Location
- 900 Med High Drive Mercedes, Texas 78570 United States 26°09′26″N 97°56′22″W﻿ / ﻿26.157108°N 97.939356°W

Information
- Type: Public high school
- Motto: Keep Scitech weird!
- Established: 1989
- School district: South Texas Independent School District
- Principal: Eric Gutierrez
- Faculty: 65.12 (on FTE basis)
- Grades: 9-12
- Enrollment: 840 (as of 2024-25)
- Student to teacher ratio: 13:1
- Website: scienceacademy.stisd.net

= The Science Academy of South Texas =

Public school in Texas, United States

South Texas ISD Science Academy (formerly known as Science Academy of South Texas), also known as "SciTech", is a high school in Mercedes, Texas, United States, as part of the South Texas Independent School District. This campus is ranked among the top 1% Best Public High Schools in America.

The school serves as an alternative to high schools of local independent school districts for students interested in pursuing careers in science, technology, and engineering. The school's unique curriculum has given it national recognition. Being a public magnet school, open enrollment has been the school's policy since its creation, although application is required. The Science Academy is part of the South Texas Independent School District which is ranked #7 out of 10,932 school districts in the United States.

The South Texas ISD Science Academy has partnerships with Cornell University, Stanford University, Rice University, Rochester Institute of Technology, University of Texas-Pan American and South Texas College. Its sister school South Texas ISD Health Professions, commonly known as "Med High", resides on the same campus. Both schools are served by Biblioteca Las Américas, the campus library.

A study called The Science Academy a "dropout factory," citing a 55% retention rate.

As of the 2018-19 school year, the school had an enrollment of 764 students and 54.42 classroom teachers (on a FTE basis), for a student-teacher ratio of 13:1.

==History==

Logo used in South Texas ISD advertising, ?-2019

The school was founded in 1989 as the Math and Science Academy. Jorge Lopez, the principal of neighboring Med High served as principal. After a year, the school's name was changed to The Science Academy of South Texas. In 1992, the main building was completed and classes moved out of the portables.

In 2018, construction of The Science Academy's Congressman Rubén Hinojosa Innovation Lab was completed. A supporting beam signed by the Class of 2018 can be seen near the building's mezzanine.
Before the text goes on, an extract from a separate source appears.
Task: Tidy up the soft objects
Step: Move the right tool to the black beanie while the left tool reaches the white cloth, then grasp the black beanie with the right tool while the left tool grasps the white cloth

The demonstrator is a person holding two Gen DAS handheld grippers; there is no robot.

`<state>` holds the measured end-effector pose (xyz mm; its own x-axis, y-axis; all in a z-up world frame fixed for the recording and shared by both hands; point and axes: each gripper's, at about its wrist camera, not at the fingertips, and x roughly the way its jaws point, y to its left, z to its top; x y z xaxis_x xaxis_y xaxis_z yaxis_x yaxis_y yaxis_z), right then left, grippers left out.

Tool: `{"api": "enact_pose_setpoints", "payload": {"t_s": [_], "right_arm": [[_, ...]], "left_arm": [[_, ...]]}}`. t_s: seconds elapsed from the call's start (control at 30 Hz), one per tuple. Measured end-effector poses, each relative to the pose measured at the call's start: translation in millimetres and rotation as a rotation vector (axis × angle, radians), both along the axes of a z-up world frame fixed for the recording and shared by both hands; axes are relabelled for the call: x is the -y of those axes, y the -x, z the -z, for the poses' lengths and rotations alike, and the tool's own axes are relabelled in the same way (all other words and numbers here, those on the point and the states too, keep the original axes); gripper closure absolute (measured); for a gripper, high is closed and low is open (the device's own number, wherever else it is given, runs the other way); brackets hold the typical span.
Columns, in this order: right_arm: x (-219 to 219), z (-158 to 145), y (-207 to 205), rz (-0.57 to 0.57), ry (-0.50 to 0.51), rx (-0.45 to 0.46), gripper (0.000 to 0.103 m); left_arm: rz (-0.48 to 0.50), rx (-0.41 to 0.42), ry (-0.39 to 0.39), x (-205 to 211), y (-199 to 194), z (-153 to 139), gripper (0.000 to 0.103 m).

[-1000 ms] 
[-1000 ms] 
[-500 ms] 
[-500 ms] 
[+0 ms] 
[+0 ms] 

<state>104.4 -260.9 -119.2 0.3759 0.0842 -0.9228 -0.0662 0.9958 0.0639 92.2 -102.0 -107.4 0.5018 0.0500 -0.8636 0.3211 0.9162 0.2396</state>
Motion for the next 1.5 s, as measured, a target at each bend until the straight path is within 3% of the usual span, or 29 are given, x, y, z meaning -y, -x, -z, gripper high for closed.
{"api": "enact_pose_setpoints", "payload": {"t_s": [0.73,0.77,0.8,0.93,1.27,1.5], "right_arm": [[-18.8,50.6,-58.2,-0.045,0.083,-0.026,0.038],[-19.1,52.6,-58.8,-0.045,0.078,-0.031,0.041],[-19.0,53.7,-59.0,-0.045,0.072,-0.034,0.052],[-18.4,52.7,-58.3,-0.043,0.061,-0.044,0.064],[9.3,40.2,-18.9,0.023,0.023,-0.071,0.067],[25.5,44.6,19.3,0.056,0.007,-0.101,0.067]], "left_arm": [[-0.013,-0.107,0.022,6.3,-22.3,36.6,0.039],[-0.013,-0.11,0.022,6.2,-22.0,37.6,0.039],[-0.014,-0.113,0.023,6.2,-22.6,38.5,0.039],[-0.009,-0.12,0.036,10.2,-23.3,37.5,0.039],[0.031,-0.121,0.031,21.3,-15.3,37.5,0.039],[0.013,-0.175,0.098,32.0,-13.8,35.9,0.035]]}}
A detailed history of The Science Academy can be found in Dr. Anna Rudolph Canter's dissertation entitled In the Middle of an Orange Grove, Across the Street From the Tortilla Factory: The Science Academy of South Texas.

==Awards and recognition==
During the 2005-06 school year, The South Texas ISD Science Academy was recognized with the Blue Ribbon School Award of Excellence by the United States Department of Education, the highest award an American school can receive.

In 2003, it was placed 8th on Newsweek magazine's listing of "America's Best High Schools".

In 2007, U.S. News & World Report ranked The Science Academy 23rd on its list of America's Best High Schools. SciTech's sister schools South Texas Business, Education & Technology Academy, or BETA (currently known as South Texas ISD World Scholars), and South Texas High School for Health Professions, or Med High (currently known as South Texas ISD Health Professions), were ranked 54th and 64th respectively.

In 2010, The Science Academy was ranked number twelve on Newsweek's ranking of the best high schools in the nation. It was also ranked third among other Texas high schools.

In 2011, The Science Academy was ranked number twenty six on .

In the 2012 issue of the U.S. News & World Report, The Science Academy ranked at number 48. Med High and BETA ranked at 104th and 245th respectively. SciTech's Advanced Placement (AP) exam passing rate was at 44%. BETA had a passing rate of 15%, and Med High had a passing rate of 27%.

In the 2014 issue of the U.S. News & World Report, The Science Academy ranked at number 38 in the nation.

In 2018, it was placed at 13th for Best Public High Schools in Texas and 1st in the Rio Grande Valley.

In 2019, The Science Academy received the PLTW Distinguished High School award. Only 9 out of 1,624 schools in Texas received this prestigious award.

In 2026, Science Academy of south Texas ISD was recognized by Apple by being recognized as an Apple Distinguished School for 2026-2029 for inspiring, imagining, and impacting teaching and learning schoolwide through continuous innovation.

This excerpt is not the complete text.